From the International AIDS Conference
TORONTO—Physicians caring for HIV-positive patients can learn a chilling lesson about the dangers of extremely drug-resistant tuberculosis (TB), and the need for continued vigilance for prevention and treatment, from an outbreak among South African AIDS patients described at the XVI International AIDS Conference.
Multidrug-resistant TB is defined as resistance to isoniazid and rifampin (Rifadin), whereas extremely drug- resistant disease is resistance to these 2 agents, as well as to at least 3 of the 6 main classes of second-line drugs.
Investigators obtained sputum samples from 1539 HIV-positive patients in a rural district hospital in KwaZulu-Natal who were suspected of having active TB. Approximately one third (544) had Mycobacterium tuberculosis infection, including 221 with multi-drug-resistant disease and 53 with extremely drug-resistant disease. Fully 87% of the extremely drug-resistant TB patients had genetically similar TB strains, suggesting infection from 1 or only a few external point sources, a common pattern in outbreaks.
Among the patients with extremely drug-resistant TB, 52 (98%) died. Median survival from the time of sputum collection was only 16 days.
Lead investigator Neel Gandhi, MD, assistant professor of medicine, Albert Einstein College of Medicine, New York City, stressed the need for a steady flow of resources for TB treatment and prevention programs around the world, as well as for the development of new drugs.
“Of the TB drugs that we use routinely now, the last one that was invented was rifampin, and that was 3 to 4 decades ago,” he said. “And the fact that we have TB bacteria out there that are resistant to not only all of the first-line drugs, but also to many if not all of the second-line drugs, makes the development of new agents particularly urgent.”
Commenting on the South African trial in BMJ (2006; 333: 559-560), Stephen D. Lawn, MD, Institute of Infectious Disease and Molecular Medicine, University of Cape Town, South Africa, wrote, “The emergence of extensively drug-resistant tuberculosis should come as no surprise—it was entirely predictable in the context of poor control practices.”
There were several outbreaks of multidrug-resistant TB in the United States in the early 1990s, and a recent study in Morbidity and Mortality Weekly Report (2006; 55:301-309) documented a 4.1% rate of extremely drug-resistant disease among Americans with multidrug-resistant TB.

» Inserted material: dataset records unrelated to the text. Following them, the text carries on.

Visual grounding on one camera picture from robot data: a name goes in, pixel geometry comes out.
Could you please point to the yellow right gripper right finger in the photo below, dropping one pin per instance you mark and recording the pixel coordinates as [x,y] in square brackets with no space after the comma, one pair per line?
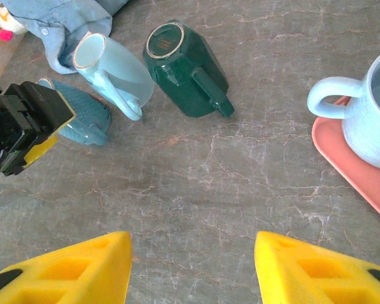
[320,275]

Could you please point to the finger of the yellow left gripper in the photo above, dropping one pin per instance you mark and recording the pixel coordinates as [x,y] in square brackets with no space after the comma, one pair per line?
[41,104]
[35,152]

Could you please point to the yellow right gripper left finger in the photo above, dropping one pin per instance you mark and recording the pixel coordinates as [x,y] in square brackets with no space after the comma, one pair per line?
[69,275]

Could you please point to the teal dotted mug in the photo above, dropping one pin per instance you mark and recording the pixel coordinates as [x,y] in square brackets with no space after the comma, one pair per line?
[85,111]

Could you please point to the dark green mug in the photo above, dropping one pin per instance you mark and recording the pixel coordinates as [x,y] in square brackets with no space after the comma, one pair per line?
[183,76]

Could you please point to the glossy pale blue mug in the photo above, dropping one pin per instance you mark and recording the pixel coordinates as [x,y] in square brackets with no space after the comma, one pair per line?
[123,76]

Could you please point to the matte light blue mug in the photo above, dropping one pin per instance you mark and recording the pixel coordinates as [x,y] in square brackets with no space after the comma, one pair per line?
[370,120]

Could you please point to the light blue button shirt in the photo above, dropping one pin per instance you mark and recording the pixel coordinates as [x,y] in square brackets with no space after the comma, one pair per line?
[73,19]

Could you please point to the white plush doll with glasses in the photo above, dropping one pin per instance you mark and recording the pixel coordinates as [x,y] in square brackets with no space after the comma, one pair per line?
[3,16]

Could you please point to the pink plastic tray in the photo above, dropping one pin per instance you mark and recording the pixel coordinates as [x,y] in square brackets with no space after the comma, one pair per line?
[351,177]

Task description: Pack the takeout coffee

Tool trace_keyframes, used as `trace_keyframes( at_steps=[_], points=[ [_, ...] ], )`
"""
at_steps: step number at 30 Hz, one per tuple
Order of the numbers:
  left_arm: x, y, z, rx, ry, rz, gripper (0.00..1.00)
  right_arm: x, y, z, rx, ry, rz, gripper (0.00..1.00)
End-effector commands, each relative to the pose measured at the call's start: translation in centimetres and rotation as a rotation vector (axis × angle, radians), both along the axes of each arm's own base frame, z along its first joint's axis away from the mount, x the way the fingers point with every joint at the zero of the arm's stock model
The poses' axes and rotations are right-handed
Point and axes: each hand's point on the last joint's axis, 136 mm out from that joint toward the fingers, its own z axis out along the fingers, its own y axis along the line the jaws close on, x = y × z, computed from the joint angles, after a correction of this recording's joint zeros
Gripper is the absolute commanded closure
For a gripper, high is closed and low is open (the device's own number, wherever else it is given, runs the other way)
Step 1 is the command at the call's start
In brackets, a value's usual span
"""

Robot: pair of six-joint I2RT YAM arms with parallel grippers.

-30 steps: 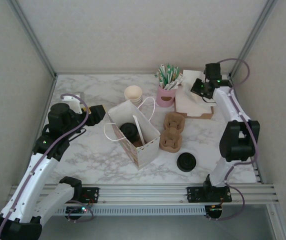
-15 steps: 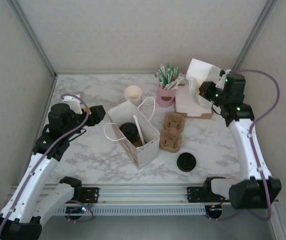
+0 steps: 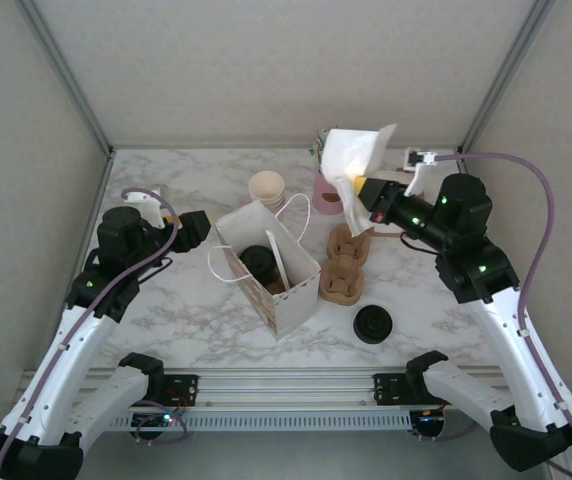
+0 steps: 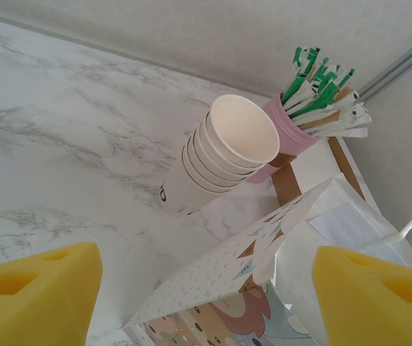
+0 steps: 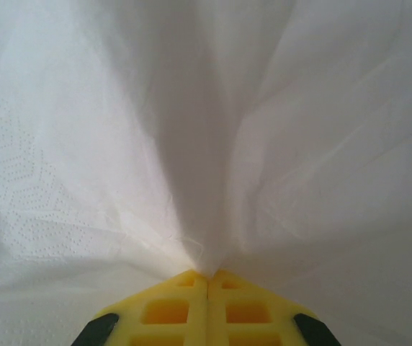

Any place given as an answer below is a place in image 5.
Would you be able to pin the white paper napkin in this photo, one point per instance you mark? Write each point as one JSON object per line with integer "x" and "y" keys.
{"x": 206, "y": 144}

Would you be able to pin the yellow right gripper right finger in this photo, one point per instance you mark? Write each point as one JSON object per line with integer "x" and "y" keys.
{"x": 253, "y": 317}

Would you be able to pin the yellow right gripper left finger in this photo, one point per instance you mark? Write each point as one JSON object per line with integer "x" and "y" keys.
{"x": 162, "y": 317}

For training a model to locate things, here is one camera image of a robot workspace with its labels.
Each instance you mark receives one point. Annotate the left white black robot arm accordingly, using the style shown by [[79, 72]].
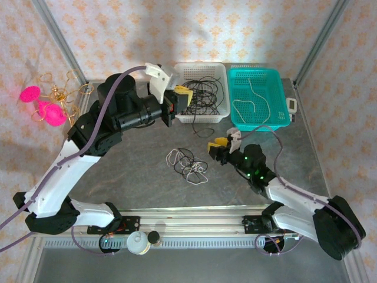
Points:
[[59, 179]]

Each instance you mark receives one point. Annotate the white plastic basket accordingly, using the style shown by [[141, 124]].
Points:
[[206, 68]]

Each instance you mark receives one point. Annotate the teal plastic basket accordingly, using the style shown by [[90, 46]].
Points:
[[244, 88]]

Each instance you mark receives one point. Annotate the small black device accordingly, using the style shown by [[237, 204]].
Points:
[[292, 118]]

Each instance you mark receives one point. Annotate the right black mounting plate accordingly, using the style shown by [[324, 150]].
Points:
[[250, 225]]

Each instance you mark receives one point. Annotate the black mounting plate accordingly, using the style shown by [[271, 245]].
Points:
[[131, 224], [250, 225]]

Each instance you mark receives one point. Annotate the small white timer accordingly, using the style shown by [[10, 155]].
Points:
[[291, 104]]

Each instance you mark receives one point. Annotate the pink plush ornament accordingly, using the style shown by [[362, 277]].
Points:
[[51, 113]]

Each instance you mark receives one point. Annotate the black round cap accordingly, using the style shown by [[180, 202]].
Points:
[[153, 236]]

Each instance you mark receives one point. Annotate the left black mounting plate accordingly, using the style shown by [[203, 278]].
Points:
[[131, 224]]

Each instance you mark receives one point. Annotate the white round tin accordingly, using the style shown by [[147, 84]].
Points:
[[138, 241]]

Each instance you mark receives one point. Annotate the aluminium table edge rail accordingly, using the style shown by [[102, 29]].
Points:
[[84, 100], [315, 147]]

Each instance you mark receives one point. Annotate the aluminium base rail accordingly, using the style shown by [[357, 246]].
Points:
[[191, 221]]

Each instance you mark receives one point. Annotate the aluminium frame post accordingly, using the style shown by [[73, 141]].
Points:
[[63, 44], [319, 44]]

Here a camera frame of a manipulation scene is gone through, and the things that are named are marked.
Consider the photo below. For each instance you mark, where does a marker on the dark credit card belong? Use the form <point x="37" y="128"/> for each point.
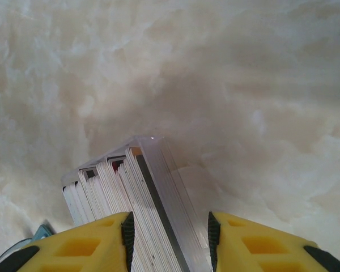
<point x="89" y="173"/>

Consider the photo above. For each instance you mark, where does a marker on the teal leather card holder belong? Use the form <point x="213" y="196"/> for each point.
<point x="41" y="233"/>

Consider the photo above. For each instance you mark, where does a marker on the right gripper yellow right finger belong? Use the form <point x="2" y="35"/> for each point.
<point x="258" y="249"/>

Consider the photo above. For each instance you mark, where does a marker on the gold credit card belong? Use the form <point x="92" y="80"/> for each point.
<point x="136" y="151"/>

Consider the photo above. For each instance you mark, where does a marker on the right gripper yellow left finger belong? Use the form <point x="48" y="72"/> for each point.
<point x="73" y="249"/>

Calling extremely drug-resistant TB “a serious and emerging public health threat,” the study authors also noted that from 1993 to 2002, this type of patients were 64% more likely to die during treatment than patients with multidrug-resistant TB. HIV-positive patients are particularly likely to harbor such infections, as they are at an almost 10-fold greater risk of becoming sick from TB, and hence needing drug treatment, than patients without HIV.
“An outbreak of extensively drug-resistant TB could occur again in North America, and it’s important that we prevent that from happening,” affirmed Richard Chaisson, MD, professor of infectious diseases and founding director, Center for Tuberculosis Research, Johns Hopkins University School of Medicine, Baltimore. “We can do that by ensuring that patients with regular TB are properly managed, that people with HIV/AIDS get treatment to prevent TB, and that those with drug-resistant TB are appropriately managed and treated, preventing further spread of the infection.”